Recorded information:
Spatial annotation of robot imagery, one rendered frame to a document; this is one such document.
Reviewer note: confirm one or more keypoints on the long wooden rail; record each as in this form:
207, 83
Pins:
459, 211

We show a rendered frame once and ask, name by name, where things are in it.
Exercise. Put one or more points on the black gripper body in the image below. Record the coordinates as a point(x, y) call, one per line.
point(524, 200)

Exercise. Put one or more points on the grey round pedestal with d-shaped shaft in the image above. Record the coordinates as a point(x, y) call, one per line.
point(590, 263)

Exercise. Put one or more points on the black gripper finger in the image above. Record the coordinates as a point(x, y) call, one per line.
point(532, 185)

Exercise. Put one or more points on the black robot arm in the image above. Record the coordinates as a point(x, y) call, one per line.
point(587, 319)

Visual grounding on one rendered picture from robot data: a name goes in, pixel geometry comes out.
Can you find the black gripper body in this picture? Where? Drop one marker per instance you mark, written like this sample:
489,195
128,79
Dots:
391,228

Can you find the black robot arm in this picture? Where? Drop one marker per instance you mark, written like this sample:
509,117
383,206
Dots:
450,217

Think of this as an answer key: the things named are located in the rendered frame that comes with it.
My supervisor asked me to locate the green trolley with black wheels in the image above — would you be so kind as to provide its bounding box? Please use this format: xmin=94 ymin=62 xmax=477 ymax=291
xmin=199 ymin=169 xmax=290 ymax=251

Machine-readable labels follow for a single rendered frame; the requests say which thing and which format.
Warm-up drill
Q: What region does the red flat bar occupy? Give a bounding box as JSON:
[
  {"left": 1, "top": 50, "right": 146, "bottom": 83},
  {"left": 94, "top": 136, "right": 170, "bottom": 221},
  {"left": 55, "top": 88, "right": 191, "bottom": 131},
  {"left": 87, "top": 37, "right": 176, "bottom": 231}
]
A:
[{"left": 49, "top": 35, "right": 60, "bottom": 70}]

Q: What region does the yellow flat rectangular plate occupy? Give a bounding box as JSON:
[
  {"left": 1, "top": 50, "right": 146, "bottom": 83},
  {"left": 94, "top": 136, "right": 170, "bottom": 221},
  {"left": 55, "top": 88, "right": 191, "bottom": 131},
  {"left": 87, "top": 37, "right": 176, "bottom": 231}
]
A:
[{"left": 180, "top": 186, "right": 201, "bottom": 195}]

Assignment:
Give back every line of the listing where the word "instance" shows up.

Result for this task:
Can you find the black gripper body in this picture? Where? Drop one marker per instance you mark, written like this sample:
Can you find the black robot arm in this picture? Where? Drop one marker per instance you mark, written like this sample:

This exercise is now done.